- EXERCISE OBJECTIVE: Output exactly the lines from the line with "Tag stainless steel pot." through the end of the records below. Include nothing else.

-- THE RECORDS follows --

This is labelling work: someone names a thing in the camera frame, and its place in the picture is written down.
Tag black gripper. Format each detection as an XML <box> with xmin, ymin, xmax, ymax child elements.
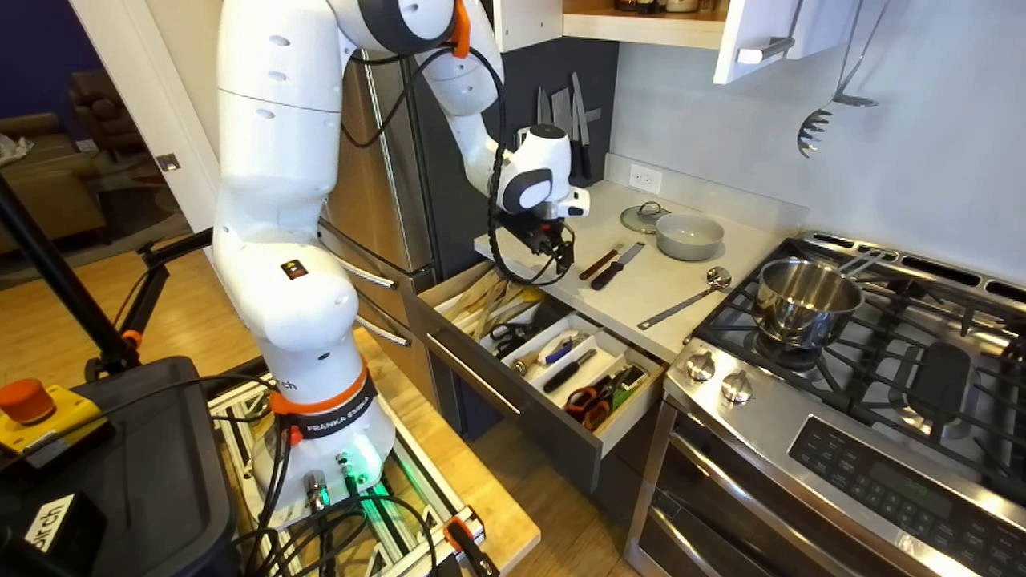
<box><xmin>501</xmin><ymin>212</ymin><xmax>573</xmax><ymax>275</ymax></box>

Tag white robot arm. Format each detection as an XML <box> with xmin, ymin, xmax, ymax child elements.
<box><xmin>210</xmin><ymin>0</ymin><xmax>591</xmax><ymax>526</ymax></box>

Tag open wooden kitchen drawer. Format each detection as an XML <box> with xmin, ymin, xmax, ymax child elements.
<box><xmin>416</xmin><ymin>264</ymin><xmax>660</xmax><ymax>490</ymax></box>

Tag white drawer organizer tray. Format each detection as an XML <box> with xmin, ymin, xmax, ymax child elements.
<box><xmin>435</xmin><ymin>266</ymin><xmax>660</xmax><ymax>431</ymax></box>

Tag black peeler in drawer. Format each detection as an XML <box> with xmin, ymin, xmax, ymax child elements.
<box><xmin>542</xmin><ymin>348</ymin><xmax>597</xmax><ymax>394</ymax></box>

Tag long metal ladle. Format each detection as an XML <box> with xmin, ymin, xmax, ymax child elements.
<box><xmin>635</xmin><ymin>264</ymin><xmax>738</xmax><ymax>334</ymax></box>

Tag white upper cabinet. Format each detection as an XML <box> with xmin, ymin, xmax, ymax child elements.
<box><xmin>487</xmin><ymin>0</ymin><xmax>863</xmax><ymax>83</ymax></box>

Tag round pot lid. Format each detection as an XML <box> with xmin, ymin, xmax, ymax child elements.
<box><xmin>618</xmin><ymin>203</ymin><xmax>666</xmax><ymax>235</ymax></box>

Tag grey bowl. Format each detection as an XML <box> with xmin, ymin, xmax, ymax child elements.
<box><xmin>656</xmin><ymin>214</ymin><xmax>723</xmax><ymax>264</ymax></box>

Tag stainless steel refrigerator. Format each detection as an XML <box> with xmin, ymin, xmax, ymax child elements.
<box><xmin>319</xmin><ymin>63</ymin><xmax>447</xmax><ymax>409</ymax></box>

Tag stainless steel pot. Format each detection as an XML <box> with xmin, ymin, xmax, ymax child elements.
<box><xmin>755</xmin><ymin>256</ymin><xmax>863</xmax><ymax>348</ymax></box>

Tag wooden table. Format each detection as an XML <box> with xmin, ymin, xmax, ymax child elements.
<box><xmin>355</xmin><ymin>331</ymin><xmax>542</xmax><ymax>577</ymax></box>

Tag stainless steel oven range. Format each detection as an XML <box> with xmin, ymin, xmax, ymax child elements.
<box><xmin>625</xmin><ymin>235</ymin><xmax>1026</xmax><ymax>577</ymax></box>

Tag black tripod stand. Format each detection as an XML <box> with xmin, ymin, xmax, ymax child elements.
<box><xmin>0</xmin><ymin>176</ymin><xmax>210</xmax><ymax>383</ymax></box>

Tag red emergency stop button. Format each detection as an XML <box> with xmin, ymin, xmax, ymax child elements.
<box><xmin>0</xmin><ymin>379</ymin><xmax>53</xmax><ymax>425</ymax></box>

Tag black handled scissors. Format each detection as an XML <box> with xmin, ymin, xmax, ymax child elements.
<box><xmin>489</xmin><ymin>325</ymin><xmax>528</xmax><ymax>356</ymax></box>

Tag white wall outlet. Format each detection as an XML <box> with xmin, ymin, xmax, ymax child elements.
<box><xmin>629</xmin><ymin>165</ymin><xmax>665</xmax><ymax>191</ymax></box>

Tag blue handled utensil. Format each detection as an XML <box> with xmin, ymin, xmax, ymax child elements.
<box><xmin>513</xmin><ymin>331</ymin><xmax>582</xmax><ymax>376</ymax></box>

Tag wall knife rack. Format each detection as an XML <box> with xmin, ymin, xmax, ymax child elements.
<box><xmin>536</xmin><ymin>73</ymin><xmax>597</xmax><ymax>187</ymax></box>

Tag red handled scissors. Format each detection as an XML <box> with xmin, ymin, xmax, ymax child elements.
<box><xmin>564</xmin><ymin>385</ymin><xmax>612</xmax><ymax>431</ymax></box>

-- THE RECORDS concluded --

- OUTPUT OF THE TASK:
Tag stainless steel pot. Format each detection as an XML <box> with xmin, ymin, xmax, ymax child elements.
<box><xmin>755</xmin><ymin>256</ymin><xmax>863</xmax><ymax>348</ymax></box>

Tag wooden table. Format each detection as an XML <box> with xmin, ymin, xmax, ymax child elements.
<box><xmin>355</xmin><ymin>331</ymin><xmax>542</xmax><ymax>577</ymax></box>

Tag stainless steel oven range. Format each detection as an XML <box> with xmin, ymin, xmax, ymax child elements.
<box><xmin>625</xmin><ymin>235</ymin><xmax>1026</xmax><ymax>577</ymax></box>

Tag black tripod stand. Format each detection as an XML <box> with xmin, ymin, xmax, ymax child elements.
<box><xmin>0</xmin><ymin>176</ymin><xmax>210</xmax><ymax>383</ymax></box>

Tag red emergency stop button. Format each detection as an XML <box> with xmin, ymin, xmax, ymax child elements.
<box><xmin>0</xmin><ymin>379</ymin><xmax>53</xmax><ymax>425</ymax></box>

Tag black handled scissors. Format each detection as an XML <box> with xmin, ymin, xmax, ymax child elements.
<box><xmin>489</xmin><ymin>325</ymin><xmax>528</xmax><ymax>356</ymax></box>

Tag white wall outlet. Format each detection as an XML <box> with xmin, ymin, xmax, ymax child elements.
<box><xmin>629</xmin><ymin>165</ymin><xmax>665</xmax><ymax>191</ymax></box>

Tag blue handled utensil. Format each detection as an XML <box> with xmin, ymin, xmax, ymax child elements.
<box><xmin>513</xmin><ymin>331</ymin><xmax>582</xmax><ymax>376</ymax></box>

Tag wall knife rack. Format each detection as an XML <box> with xmin, ymin, xmax, ymax child elements.
<box><xmin>536</xmin><ymin>73</ymin><xmax>597</xmax><ymax>187</ymax></box>

Tag red handled scissors. Format each detection as an XML <box> with xmin, ymin, xmax, ymax child elements.
<box><xmin>564</xmin><ymin>385</ymin><xmax>612</xmax><ymax>431</ymax></box>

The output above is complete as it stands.